Scott Bleznick, a streamer for Blez Sports Cards, told me that he and his brothers, who are his partners in the business, “just love the NBA, love basketball. It’s all we used to do in the backyard, just play basketball. We just loved opening the cards. Our parents took us to the local card shop when we were young, it’s just a big part of our lives.” Why cards specifically? “It’s just exciting, opening the packs, because you don’t know what’s inside. There’s always something to chase. A new rookie card, an autograph card, pieces of the jersey in the card, it’s just a fun feeling, opening the packs.”

“I collect antique bank notes, still, and Magic: The Gathering cards,” Matt Quinn tells me. Why? “Well, Magic cards, it’s nostalgia. That’s why anyone collects, really. You see this market, right here, with trading cards in particular, and the average group of people who collect trading cards, they haven’t even come close to their prime income years yet. Once people hit that mid-50’s cycle, when they start hitting their peak income years, that’s when they can buy those things they couldn’t get as kids. You didn’t have that first edition Charizard as a kid? Well, now you have some extra coin in your pocket. Buy your Charizard.”

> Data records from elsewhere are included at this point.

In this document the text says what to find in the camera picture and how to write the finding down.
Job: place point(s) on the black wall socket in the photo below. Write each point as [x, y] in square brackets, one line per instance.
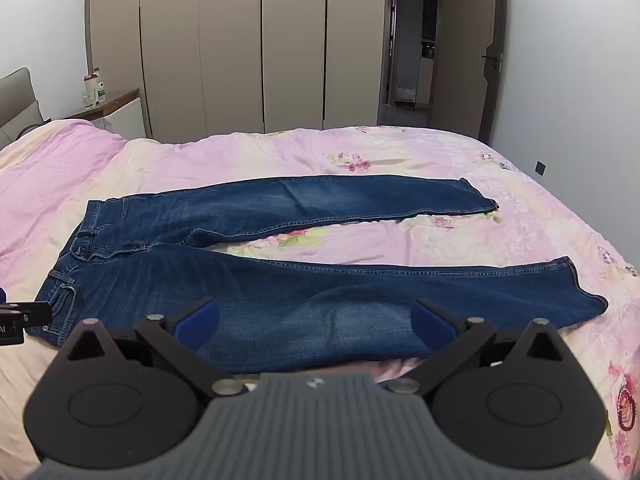
[540, 166]

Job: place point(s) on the pink floral blanket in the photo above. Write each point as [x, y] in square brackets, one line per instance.
[125, 165]

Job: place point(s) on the white bottle with red cap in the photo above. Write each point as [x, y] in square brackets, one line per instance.
[91, 87]

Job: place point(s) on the blue denim pants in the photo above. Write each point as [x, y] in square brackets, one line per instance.
[280, 305]

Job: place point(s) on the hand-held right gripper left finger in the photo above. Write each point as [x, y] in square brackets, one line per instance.
[199, 321]

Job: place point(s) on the grey padded headboard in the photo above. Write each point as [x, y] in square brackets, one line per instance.
[17, 100]

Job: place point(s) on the white bottle with green label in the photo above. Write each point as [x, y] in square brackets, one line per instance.
[102, 88]

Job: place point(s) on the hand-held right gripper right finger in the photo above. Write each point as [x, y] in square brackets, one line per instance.
[429, 327]

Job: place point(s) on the grey room door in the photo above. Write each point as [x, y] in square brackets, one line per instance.
[465, 50]

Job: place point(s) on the beige wardrobe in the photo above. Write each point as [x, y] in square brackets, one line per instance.
[230, 45]

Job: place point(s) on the white wooden-top nightstand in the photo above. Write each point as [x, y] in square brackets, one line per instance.
[120, 110]

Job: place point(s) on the clear drinking glass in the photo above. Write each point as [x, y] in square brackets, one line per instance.
[88, 101]

A connection to history, a never ending hunt for curatorial perfection, the thrill of tearing packs, the ability to recover some trace of childhood from a purchase—the answers were varied, but familiar. Even those who made collecting their business had an emotional component to that decision. Ryan Johnson told me he switched over to sports cards when someone he went to high school with went pro; B.A. Murray, 52-year National veteran, told me he figured out really early, in childhood, that his cards might be worth something sooner or later. The only thing that seemed to unite anyone when confronted with the question of “why” was that it was a nice social scene, a good way to vibe with people, a half-sacred ritual of Remembering Guys that never ends.

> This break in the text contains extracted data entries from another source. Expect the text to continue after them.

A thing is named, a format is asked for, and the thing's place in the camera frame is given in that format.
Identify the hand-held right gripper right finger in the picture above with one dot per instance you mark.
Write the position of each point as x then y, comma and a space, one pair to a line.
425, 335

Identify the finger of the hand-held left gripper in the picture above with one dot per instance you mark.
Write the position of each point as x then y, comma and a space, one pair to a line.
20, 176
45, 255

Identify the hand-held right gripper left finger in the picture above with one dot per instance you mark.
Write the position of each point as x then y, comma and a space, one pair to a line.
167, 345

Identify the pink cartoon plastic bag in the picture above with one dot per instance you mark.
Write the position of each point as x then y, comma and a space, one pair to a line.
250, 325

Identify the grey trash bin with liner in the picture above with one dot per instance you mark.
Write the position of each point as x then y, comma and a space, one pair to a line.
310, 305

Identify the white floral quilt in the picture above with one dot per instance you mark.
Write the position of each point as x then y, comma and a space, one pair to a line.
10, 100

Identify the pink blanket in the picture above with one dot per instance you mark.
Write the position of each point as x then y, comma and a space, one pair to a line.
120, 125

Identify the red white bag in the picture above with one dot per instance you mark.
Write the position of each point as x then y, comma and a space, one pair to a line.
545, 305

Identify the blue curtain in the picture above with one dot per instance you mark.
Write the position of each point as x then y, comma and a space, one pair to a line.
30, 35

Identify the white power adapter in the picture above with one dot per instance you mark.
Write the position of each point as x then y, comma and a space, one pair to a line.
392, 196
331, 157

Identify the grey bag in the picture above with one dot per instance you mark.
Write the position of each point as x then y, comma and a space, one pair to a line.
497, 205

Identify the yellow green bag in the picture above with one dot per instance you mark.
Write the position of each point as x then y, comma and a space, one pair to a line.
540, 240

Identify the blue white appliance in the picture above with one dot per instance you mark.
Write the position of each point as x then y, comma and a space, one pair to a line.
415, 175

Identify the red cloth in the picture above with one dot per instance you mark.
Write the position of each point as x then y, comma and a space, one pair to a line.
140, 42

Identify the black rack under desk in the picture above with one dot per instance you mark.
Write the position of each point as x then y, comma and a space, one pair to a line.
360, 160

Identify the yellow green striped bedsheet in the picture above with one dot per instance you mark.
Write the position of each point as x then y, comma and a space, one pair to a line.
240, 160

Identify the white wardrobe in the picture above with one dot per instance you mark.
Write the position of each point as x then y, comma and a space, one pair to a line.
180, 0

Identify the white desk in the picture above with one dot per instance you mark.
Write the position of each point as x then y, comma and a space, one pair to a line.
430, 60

Only one guy seemed to fall into a niche I really understood. On my way out of the convention center, I ran into Andy Friedman, a fine artist who was here signing a lovely set of baseball cards he draws and paints for Topps. I had spoken to Andy earlier about some other stuff on the record, but this time we were just sort of chatting before I headed home.

Andy told me that when he works these shows, he tries to get old cards that look like shit—poorly graded cardboard warriors who have been in bicycle spokes. He’s not averse to buying a ’52 Mantle, but he’d prefer one with the marks of human interaction on it, some visible story hinting at their previous, pre-commodity life. To Andy, this was where aura lived, in the lines created by human experience. This made sense to me.

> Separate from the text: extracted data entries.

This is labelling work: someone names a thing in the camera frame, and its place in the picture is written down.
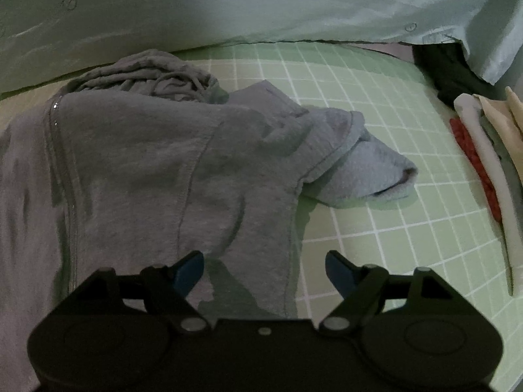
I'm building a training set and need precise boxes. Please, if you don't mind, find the dark cloth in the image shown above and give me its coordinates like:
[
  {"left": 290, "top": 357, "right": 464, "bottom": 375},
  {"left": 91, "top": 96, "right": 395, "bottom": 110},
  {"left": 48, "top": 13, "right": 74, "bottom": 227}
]
[{"left": 411, "top": 42, "right": 497, "bottom": 103}]

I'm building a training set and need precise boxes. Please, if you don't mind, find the beige folded garment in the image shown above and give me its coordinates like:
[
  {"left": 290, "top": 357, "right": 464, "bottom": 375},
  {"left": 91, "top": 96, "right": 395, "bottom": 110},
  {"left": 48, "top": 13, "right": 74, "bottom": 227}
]
[{"left": 480, "top": 86, "right": 523, "bottom": 135}]

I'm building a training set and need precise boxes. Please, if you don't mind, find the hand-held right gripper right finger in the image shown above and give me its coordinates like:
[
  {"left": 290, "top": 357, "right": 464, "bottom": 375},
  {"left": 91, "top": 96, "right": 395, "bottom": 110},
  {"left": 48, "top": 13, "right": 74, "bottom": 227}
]
[{"left": 320, "top": 250, "right": 459, "bottom": 336}]

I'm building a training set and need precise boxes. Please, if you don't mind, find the red folded garment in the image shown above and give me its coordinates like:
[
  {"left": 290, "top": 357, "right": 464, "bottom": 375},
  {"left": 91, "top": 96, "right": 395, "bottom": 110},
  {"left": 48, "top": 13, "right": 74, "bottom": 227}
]
[{"left": 449, "top": 118, "right": 504, "bottom": 223}]

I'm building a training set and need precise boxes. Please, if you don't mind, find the white folded garment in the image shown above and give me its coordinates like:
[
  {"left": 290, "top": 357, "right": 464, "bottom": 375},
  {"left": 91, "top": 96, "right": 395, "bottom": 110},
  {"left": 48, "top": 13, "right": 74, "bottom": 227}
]
[{"left": 453, "top": 93, "right": 523, "bottom": 297}]

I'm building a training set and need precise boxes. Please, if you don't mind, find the green grid mat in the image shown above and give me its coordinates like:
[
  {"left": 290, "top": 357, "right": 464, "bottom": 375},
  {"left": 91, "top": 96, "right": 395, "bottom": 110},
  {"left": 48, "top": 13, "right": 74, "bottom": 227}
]
[{"left": 0, "top": 40, "right": 523, "bottom": 392}]

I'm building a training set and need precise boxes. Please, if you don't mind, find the grey zip hoodie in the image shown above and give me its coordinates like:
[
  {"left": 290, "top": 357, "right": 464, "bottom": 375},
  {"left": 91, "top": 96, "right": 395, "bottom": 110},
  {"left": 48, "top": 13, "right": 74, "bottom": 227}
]
[{"left": 0, "top": 48, "right": 419, "bottom": 392}]

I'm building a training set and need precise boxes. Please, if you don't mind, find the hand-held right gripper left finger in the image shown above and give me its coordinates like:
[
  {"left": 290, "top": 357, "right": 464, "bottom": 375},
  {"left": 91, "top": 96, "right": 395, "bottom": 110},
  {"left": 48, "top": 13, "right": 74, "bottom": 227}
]
[{"left": 69, "top": 250, "right": 214, "bottom": 336}]

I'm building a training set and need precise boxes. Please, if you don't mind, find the carrot print light blue quilt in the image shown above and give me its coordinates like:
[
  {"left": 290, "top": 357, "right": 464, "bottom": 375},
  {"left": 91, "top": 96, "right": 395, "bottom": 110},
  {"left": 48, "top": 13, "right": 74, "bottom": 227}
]
[{"left": 0, "top": 0, "right": 523, "bottom": 99}]

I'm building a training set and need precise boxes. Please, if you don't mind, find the grey folded garment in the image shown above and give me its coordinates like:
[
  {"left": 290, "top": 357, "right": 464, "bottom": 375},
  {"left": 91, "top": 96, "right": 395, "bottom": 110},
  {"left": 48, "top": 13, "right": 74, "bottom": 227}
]
[{"left": 478, "top": 114, "right": 523, "bottom": 197}]

B.A. Murray and the guys who decided on a common convention four decades ago, the guys flipping through little packs, the people standing chatting with other guys around the country about sports miscellany and trading and selling, the people buying into breaks online—they’re all trying to find a way into something, to connect to the emotion that sports creates. They are looking for something tangible that will remind them of something intangible, of familial connections, or a sense of place, or the aesthetic beauty of the games. The cruddy cards in the flipping boxes, the stilled tide of ungraded nonsense pumped through a printer 30 years ago with no particular destination in mind, makes for a strange vessel for this. But it works, because even this tossed-off chum somehow makes those feelings into something you can touch. Sometimes the cardboard’s aura gives it a value that translates into a price; sometimes it’s just one person’s gold, buried but findable in an ocean of material.